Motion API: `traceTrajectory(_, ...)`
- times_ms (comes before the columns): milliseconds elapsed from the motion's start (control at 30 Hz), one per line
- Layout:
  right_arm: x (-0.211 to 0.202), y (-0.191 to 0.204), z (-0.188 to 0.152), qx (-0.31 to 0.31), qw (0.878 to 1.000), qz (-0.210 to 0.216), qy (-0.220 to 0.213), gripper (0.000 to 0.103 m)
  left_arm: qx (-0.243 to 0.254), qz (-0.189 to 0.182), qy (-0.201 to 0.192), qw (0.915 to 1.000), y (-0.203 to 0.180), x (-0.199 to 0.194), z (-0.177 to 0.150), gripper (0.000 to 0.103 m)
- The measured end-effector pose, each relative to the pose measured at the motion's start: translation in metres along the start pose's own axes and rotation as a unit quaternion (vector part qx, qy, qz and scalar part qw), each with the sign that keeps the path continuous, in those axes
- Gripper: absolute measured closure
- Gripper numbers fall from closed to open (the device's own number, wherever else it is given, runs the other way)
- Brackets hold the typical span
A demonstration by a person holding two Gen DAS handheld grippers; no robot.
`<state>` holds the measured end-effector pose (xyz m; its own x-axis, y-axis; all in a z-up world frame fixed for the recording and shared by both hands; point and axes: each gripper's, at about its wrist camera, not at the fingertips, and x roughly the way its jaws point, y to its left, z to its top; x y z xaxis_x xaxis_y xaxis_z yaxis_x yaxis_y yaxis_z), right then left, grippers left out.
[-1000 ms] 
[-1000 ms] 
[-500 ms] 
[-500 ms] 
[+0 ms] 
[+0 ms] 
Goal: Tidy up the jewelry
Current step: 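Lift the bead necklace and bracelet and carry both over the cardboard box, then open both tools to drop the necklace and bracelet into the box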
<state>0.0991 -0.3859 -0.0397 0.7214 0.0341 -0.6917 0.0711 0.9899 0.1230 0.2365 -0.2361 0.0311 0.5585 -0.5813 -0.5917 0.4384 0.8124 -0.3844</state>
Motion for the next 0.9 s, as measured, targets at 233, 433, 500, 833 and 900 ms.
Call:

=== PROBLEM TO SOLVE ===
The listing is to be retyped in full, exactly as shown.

=== SOLUTION ===
Motion API: `traceTrajectory(_, ...)`
- times_ms (comes before the columns): milliseconds elapsed from the motion's start (control at 30 Hz), one per line
- Layout:
  right_arm: x (-0.211 to 0.202), y (-0.191 to 0.204), z (-0.188 to 0.152), qx (-0.31 to 0.31), qw (0.878 to 1.000), qz (-0.210 to 0.216), qy (-0.220 to 0.213), gripper (0.000 to 0.103 m)
  left_arm: qx (-0.243 to 0.254), qz (-0.189 to 0.182), qy (-0.201 to 0.192), qw (0.915 to 1.000), y (-0.203 to 0.180), x (-0.199 to 0.194), z (-0.177 to 0.150), gripper (0.000 to 0.103 m)
- The measured end-effector pose, each relative to the pose measured at the motion's start: translation in metres along the start pose's own axes and rotation as a unit quaternion (vector part qx, qy, qz and scalar part qw), each with the sign that keeps the path continuous, in those axes
- Gripper: absolute measured closure
- Gripper numbers fall from closed to open (the device's own number, wherever else it is given, runs the other way)
- Brackets hold the typical span
A demonstration by a person holding two Gen DAS handheld grippers; no robot.
`<state>` holds the measured end-effector pose (xyz m; its own x-axis, y-axis; all in a z-up world frame fixed for the recording and shared by both hands; point and axes: each gripper's, at about its wrist camera, not at the fingertips, and x roughly the way its jaws point, y to its left, z to its top; x y z xaxis_x xaxis_y xaxis_z yaxis_x yaxis_y yaxis_z), right then left, grippers left out.
[-1000 ms] 
[-1000 ms] 
[-500 ms] 
[-500 ms] 
[+0 ms] 
[+0 ms] 
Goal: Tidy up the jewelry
Current step: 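Lift the bead necklace and bracelet and carry both over the cardboard box, then open both tools to drop the necklace and bracelet into the box
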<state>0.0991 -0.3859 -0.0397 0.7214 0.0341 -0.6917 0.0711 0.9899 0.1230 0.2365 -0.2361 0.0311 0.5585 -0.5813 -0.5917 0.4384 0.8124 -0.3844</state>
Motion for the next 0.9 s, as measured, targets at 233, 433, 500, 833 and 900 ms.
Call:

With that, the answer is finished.